**DESCRIPTION OF THE TASK:** Within the data below, find the string "does" and return each line where it occurs.

**Saved entries:**
▬▬▬▬▬▬

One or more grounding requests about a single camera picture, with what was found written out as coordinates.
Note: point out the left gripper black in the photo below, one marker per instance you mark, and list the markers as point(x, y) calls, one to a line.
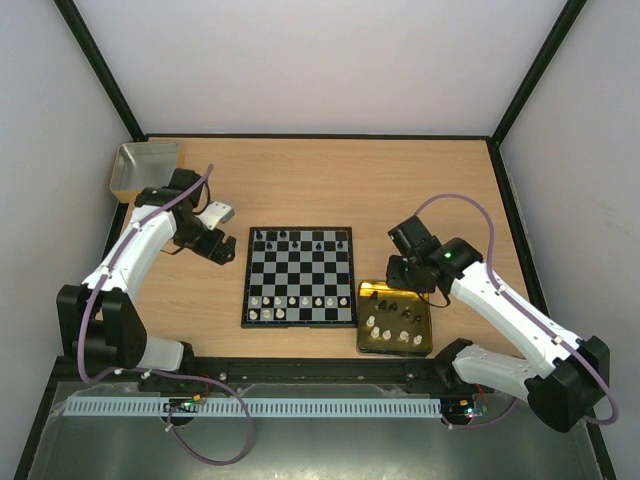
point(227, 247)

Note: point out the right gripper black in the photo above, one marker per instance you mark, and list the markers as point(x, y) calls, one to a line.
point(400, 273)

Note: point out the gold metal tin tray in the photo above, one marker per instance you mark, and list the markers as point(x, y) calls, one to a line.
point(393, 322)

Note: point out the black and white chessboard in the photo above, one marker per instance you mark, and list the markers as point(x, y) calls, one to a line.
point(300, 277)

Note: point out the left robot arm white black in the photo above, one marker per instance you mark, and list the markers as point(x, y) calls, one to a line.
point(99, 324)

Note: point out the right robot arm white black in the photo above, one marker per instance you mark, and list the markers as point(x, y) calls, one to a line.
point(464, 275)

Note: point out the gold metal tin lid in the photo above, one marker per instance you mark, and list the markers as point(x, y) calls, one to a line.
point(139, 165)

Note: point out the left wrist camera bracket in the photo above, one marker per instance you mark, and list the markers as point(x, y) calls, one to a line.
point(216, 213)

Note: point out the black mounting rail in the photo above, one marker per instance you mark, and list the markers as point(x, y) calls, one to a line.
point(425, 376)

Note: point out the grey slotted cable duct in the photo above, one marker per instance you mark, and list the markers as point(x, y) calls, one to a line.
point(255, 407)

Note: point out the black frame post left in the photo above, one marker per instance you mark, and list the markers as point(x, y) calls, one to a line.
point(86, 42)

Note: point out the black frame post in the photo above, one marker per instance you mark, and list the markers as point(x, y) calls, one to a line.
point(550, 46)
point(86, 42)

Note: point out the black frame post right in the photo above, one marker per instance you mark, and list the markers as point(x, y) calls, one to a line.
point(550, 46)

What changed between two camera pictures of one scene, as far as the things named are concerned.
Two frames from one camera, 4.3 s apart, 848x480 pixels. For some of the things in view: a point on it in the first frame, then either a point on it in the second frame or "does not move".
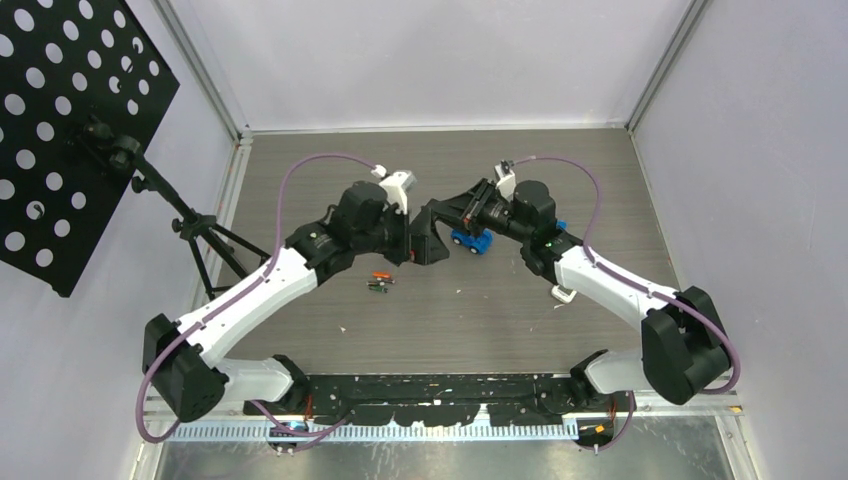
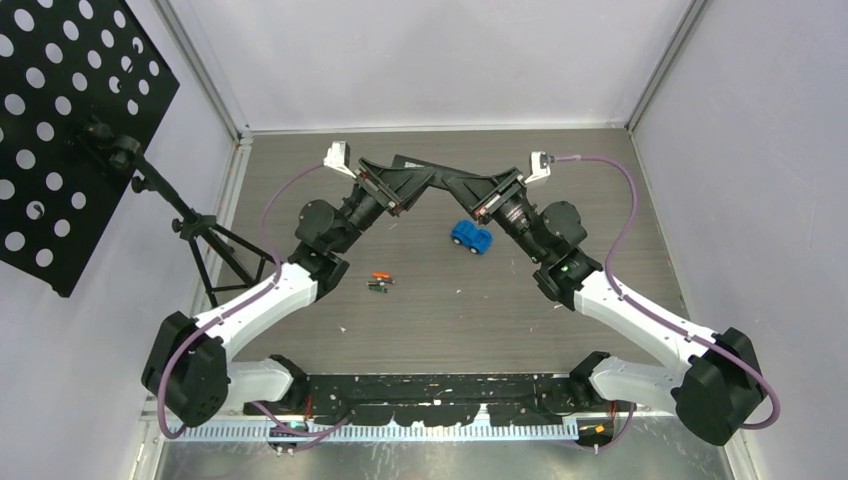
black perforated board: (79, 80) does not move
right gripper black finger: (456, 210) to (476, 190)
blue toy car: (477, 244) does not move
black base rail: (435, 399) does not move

▬▬▬▬▬▬

**YOUR RESPONSE:**
Two frames from one camera, 4.3 s apart, 848x480 pixels. For some of the things in view: a point on it in the first frame, then either a point on it in the second frame or "does not move".
black perforated board: (79, 80) does not move
blue toy car: (477, 244) does not move
black base rail: (435, 399) does not move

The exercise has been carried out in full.